§ PROBLEM DESCRIPTION:
What is needed is a word-for-word copy of the listing below, without pictures.

───

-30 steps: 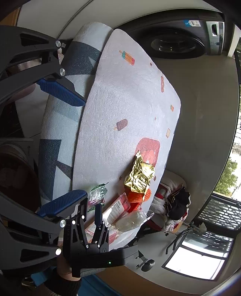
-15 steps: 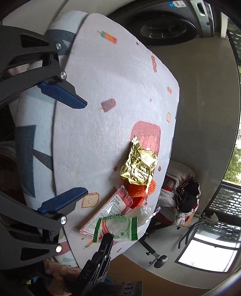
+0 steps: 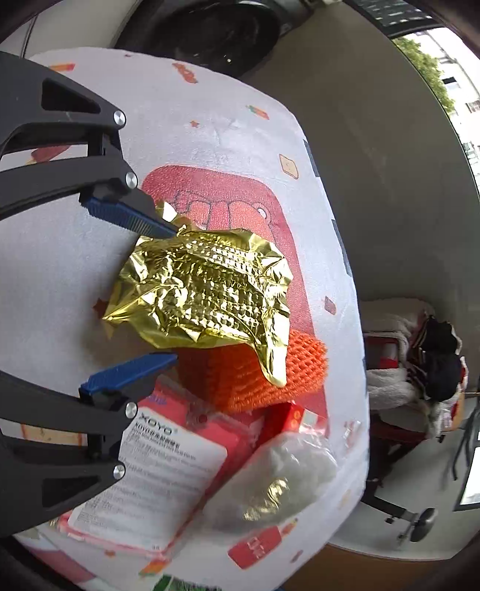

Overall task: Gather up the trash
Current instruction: 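Grasp the gold foil wrapper with the left tool while the right tool holds the packet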

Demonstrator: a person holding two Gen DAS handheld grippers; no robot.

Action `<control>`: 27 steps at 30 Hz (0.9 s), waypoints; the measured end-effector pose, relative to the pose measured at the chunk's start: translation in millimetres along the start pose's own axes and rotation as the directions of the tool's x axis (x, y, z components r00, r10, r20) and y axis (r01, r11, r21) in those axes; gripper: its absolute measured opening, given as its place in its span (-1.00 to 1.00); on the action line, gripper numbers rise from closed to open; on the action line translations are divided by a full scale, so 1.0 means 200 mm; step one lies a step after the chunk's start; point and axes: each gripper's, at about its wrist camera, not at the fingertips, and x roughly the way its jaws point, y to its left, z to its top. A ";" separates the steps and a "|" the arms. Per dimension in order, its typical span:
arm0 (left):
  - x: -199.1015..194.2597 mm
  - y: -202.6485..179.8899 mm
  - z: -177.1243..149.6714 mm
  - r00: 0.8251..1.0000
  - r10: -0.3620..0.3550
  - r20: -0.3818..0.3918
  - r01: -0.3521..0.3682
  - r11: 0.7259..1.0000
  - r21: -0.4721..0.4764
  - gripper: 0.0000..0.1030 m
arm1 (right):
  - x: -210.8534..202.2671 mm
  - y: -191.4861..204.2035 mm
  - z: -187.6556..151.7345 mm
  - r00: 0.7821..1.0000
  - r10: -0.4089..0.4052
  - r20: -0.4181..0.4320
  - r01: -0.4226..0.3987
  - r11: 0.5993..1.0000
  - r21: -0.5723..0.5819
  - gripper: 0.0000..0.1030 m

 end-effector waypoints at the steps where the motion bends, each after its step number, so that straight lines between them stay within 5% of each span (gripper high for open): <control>1: 0.05 -0.01 0.01 1.000 0.021 -0.022 -0.020 1.000 0.016 0.10 | -0.01 -0.01 -0.01 1.000 -0.002 0.001 0.002 1.000 0.007 -0.84; 4: 0.12 0.00 0.02 0.997 0.054 -0.054 -0.052 0.998 0.041 0.04 | -0.03 -0.04 -0.02 1.000 -0.007 0.005 0.007 1.000 0.016 -0.84; 6: 0.12 0.03 0.01 0.998 0.026 -0.059 -0.024 0.999 0.035 -0.51 | -0.04 -0.05 -0.02 1.000 -0.009 0.004 0.009 1.000 0.017 -0.84; 13: -0.11 0.24 -0.03 0.998 -0.058 0.004 0.058 0.997 -0.048 -0.85 | -0.07 0.02 -0.01 1.000 0.010 0.018 -0.010 1.000 0.000 -0.84; 20: -0.40 0.36 -0.18 0.981 -0.190 0.047 0.195 0.971 -0.136 -0.85 | -0.15 0.16 0.00 0.999 0.035 0.033 -0.033 0.998 -0.046 -0.84; 27: -0.72 0.24 -0.41 0.946 -0.314 0.086 0.323 0.938 -0.125 -0.85 | -0.27 0.28 -0.05 0.998 0.041 0.041 -0.037 0.996 -0.082 -0.84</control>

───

§ WRITTEN REPLY:
-30 steps: 
-15 steps: 
+0 steps: 

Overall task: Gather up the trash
Current instruction: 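Grasp the gold foil wrapper with the left tool while the right tool holds the packet
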
Demonstrator: a person holding two Gen DAS handheld grippers; no robot.

Action `<control>`: 27 steps at 30 Hz (0.9 s), waypoints; the measured end-effector pose, relative to the pose measured at the chunk's start: translation in millimetres along the start pose's own axes and rotation as the directions of the tool's x axis (x, y, z components r00, r10, r20) and y axis (r01, r11, r21) in those axes; gripper: its absolute measured opening, given as its place in its span (-1.00 to 1.00); on the action line, gripper numbers rise from closed to open; on the action line translations are divided by a full scale, so 1.0 means 200 mm; step one lies a step after the chunk's start; point and axes: each gripper's, at about its wrist camera, not at the fingertips, and x roughly the way its jaws point, y to its left, z to its top. A ";" separates the steps and a "|" the arms. Per dimension in order, its typical span:
arm0 (left):
  - x: -199.1015..194.2597 mm
  - y: -202.6485..179.8899 mm
  - z: -177.1243..149.6714 mm
  - r00: 0.8251..1.0000
  - r10: -0.3620..0.3550
  - r20: -0.3818..0.3918
  - r01: -0.3521..0.3682
  - r11: 0.7259..1.0000
  - r21: -0.4721..0.4764
  - gripper: 0.0000..0.1030 m
arm1 (right):
  - x: -210.8534..202.2671 mm
  - y: -191.4861..204.2035 mm
  - z: -187.6556..151.7345 mm
  - r00: 0.7821..1.0000
  - r10: -0.4089..0.4052
  - r20: -0.4181..0.4320
  - r01: -0.4226..0.3987
  - r11: 0.5993..1.0000
  - r21: -0.5723..0.5819
  - gripper: 0.0000..0.1030 m

 end-effector waypoints at the steps where the motion bends, each after its step number, so that straight lines between them stay within 5% of each span (gripper high for open): <control>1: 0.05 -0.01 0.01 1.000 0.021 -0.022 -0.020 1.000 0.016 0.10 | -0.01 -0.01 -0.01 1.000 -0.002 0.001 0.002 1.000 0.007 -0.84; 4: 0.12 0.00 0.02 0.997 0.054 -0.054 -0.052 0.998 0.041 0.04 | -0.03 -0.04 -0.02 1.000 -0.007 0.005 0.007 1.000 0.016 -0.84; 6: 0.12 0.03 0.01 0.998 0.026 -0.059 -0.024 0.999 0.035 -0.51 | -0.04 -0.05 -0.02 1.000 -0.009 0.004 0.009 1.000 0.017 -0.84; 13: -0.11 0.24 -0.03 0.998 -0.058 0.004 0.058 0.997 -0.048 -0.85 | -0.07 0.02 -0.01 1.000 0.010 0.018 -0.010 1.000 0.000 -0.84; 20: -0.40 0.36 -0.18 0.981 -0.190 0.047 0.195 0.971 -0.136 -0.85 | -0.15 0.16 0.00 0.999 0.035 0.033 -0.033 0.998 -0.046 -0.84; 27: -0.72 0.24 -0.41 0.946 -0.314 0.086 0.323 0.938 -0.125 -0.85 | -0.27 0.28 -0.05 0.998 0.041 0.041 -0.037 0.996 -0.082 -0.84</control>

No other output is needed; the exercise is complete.